# Google Safe Browsing



## SadSamIAm (Oct 29, 2010)

I received this message when trying to go to the next page in a thread.



Deceptive site ahead

Attackers on GFXworld.WS - Graphic stuff daily may trick you into doing something dangerous like installing software or revealing your personal information (for example, passwords, phone numbers, or credit cards).
Automatically report details of possible security incidents to Google. Privacy policy
Back to safetyHIDE DETAILS
Google Safe Browsing recently detected phishing on GFXworld.WS - Graphic stuff daily. Phishing sites pretend to be other websites to trick you.

You can report a detection problem or, if you understand the risks to your security, visit this unsafe site.


----------



## 225985 (Dec 29, 2015)

Install Adblock.

BTW, why did you include the hyperlink for a site you are reporting as unsafe? Jeez.


----------



## EllisRedding (Apr 10, 2015)

I keep getting that same warning message whenever I go into the Double Standard Sex Thread.


----------



## SadSamIAm (Oct 29, 2010)

Double Standard Sex Thread .... Going to second page of posts. I can get to the third page though.


----------



## SadSamIAm (Oct 29, 2010)

blueinbr said:


> Install Adblock.
> 
> BTW, why did you include the hyperlink for a site you are reporting as unsafe? Jeez.

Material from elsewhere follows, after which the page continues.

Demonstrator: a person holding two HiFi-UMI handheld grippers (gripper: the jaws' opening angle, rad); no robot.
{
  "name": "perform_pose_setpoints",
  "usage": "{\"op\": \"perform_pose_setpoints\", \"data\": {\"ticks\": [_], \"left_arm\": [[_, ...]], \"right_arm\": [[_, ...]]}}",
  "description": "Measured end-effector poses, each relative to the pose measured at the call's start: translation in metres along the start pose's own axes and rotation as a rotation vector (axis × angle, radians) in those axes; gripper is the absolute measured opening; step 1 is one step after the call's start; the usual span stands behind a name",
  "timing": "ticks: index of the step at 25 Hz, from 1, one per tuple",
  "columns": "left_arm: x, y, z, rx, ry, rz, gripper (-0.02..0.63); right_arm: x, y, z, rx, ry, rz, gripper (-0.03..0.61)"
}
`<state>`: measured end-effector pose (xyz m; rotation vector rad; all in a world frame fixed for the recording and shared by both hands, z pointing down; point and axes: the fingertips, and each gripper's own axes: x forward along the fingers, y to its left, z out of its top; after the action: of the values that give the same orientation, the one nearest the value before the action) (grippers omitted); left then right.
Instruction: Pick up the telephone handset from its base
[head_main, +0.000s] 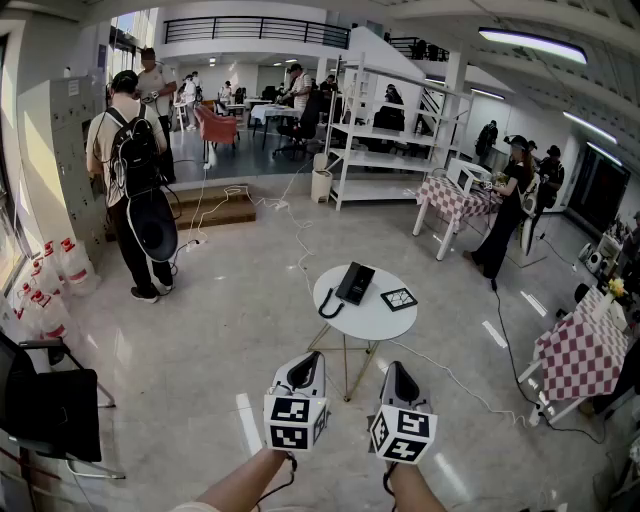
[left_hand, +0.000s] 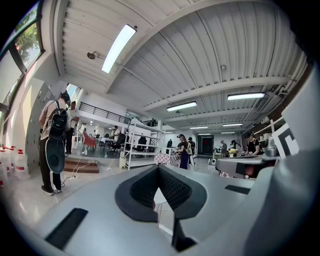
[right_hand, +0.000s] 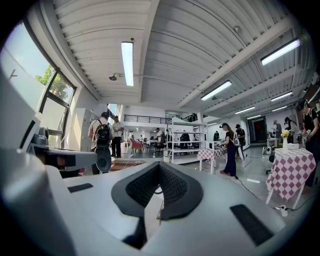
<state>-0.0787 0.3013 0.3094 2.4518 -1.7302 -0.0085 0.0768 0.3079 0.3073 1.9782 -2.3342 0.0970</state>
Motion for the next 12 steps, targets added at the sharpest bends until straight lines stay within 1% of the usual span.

What happened when you clicked it?


----------



## EllisRedding (Apr 10, 2015)

SadSamIAm said:


> Double Standard Sex Thread .... Going to second page of posts. I can get to the third page though.

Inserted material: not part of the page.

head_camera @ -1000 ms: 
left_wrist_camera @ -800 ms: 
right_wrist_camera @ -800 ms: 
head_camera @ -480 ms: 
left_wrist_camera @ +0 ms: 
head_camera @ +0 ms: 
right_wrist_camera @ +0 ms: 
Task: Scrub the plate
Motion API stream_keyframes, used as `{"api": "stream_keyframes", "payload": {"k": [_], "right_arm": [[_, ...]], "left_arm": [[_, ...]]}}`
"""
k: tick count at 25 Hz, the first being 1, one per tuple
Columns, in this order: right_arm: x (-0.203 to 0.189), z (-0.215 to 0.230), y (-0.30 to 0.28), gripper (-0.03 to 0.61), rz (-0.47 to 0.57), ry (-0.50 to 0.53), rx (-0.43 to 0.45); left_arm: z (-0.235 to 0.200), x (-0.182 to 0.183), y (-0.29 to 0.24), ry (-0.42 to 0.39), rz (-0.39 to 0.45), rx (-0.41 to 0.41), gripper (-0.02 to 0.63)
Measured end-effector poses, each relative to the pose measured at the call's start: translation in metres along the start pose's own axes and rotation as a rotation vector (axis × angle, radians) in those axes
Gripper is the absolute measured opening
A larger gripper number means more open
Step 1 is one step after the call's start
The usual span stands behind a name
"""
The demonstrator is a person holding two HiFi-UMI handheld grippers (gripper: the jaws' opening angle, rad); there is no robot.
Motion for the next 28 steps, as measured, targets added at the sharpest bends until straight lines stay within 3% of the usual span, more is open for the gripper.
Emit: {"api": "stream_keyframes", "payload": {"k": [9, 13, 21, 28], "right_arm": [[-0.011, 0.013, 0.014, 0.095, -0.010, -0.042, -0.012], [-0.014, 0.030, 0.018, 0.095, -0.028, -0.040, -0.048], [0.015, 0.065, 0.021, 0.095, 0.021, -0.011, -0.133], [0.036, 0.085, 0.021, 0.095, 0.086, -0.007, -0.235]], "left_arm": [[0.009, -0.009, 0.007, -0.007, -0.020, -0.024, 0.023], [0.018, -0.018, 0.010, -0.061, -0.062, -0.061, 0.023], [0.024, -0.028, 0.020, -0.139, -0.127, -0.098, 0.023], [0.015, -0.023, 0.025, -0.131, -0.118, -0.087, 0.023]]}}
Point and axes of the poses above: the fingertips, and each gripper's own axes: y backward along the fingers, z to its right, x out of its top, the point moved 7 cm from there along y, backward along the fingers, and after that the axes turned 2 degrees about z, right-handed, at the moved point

OK, I think the issue is fixed now. Think it was one of the images I had posted, was supposed to be a TinyURL hyperlink but looks like that is not what got posted. I edited it and the warning went away


----------



## 225985 (Dec 29, 2015)

SadSamIAm said:


> What happened when you clicked it?




I did not click it. That would have been dumb since you just said it was a risk.

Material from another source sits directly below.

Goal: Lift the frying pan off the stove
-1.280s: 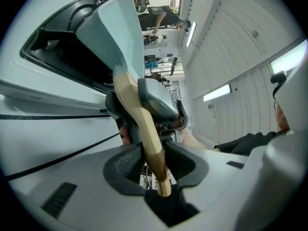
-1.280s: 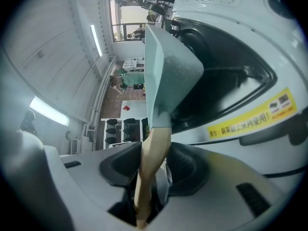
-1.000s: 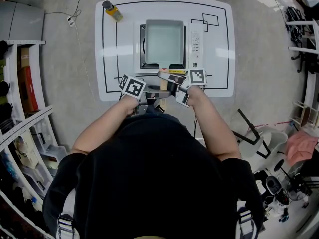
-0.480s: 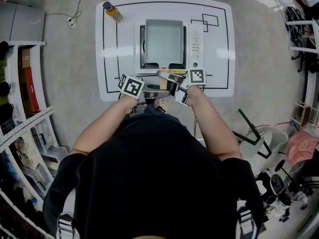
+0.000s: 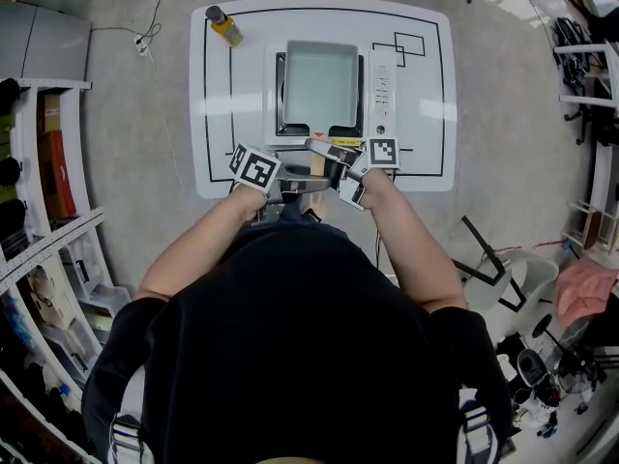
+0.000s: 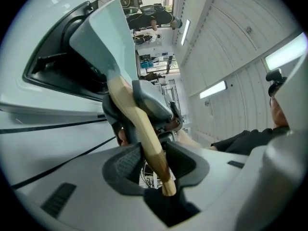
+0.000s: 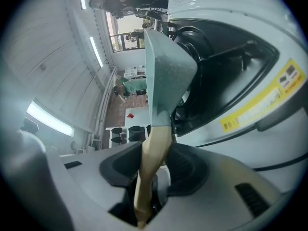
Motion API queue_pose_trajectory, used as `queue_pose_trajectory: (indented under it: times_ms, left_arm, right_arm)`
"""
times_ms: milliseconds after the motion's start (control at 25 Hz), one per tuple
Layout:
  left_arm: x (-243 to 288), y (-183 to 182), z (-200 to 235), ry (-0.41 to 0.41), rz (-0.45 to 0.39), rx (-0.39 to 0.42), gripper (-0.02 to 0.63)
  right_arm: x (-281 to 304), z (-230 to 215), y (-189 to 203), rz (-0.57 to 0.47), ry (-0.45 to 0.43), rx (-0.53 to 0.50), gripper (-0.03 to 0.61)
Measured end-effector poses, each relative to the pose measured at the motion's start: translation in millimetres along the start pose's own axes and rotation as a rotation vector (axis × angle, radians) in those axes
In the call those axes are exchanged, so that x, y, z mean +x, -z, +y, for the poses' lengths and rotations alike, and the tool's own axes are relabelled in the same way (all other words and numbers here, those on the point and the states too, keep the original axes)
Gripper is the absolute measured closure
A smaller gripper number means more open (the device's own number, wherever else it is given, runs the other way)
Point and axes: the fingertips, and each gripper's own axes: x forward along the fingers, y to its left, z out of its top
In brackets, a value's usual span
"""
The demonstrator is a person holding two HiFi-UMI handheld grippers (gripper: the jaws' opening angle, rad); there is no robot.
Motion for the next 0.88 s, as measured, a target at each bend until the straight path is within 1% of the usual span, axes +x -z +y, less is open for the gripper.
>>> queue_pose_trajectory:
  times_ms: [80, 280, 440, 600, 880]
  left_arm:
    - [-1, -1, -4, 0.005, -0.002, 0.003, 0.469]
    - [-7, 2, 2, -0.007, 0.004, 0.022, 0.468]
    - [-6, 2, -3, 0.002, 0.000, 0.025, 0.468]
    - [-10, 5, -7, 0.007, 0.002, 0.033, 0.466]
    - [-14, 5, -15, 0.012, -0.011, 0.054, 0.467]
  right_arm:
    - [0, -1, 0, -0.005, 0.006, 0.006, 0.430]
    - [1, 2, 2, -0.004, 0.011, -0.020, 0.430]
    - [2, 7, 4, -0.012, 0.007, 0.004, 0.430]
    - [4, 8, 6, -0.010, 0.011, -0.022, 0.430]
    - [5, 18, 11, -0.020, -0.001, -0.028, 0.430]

It is funny i saw this today after spending two hours doing annual mandatory IT security training at work. I did not really read the sessions, just clicked away until i got enough right answers to pass each test.


----------



## Administrator (May 8, 2013)

Hey guys, 

Are you still coming across these notifications?

Richard.


----------



## EllisRedding (Apr 10, 2015)

Yungster said:


> Hey guys,
> 
> Are you still coming across these notifications?
> 
> Richard.


I haven't seen the issue since it was posted here, so at least for me all is good.


----------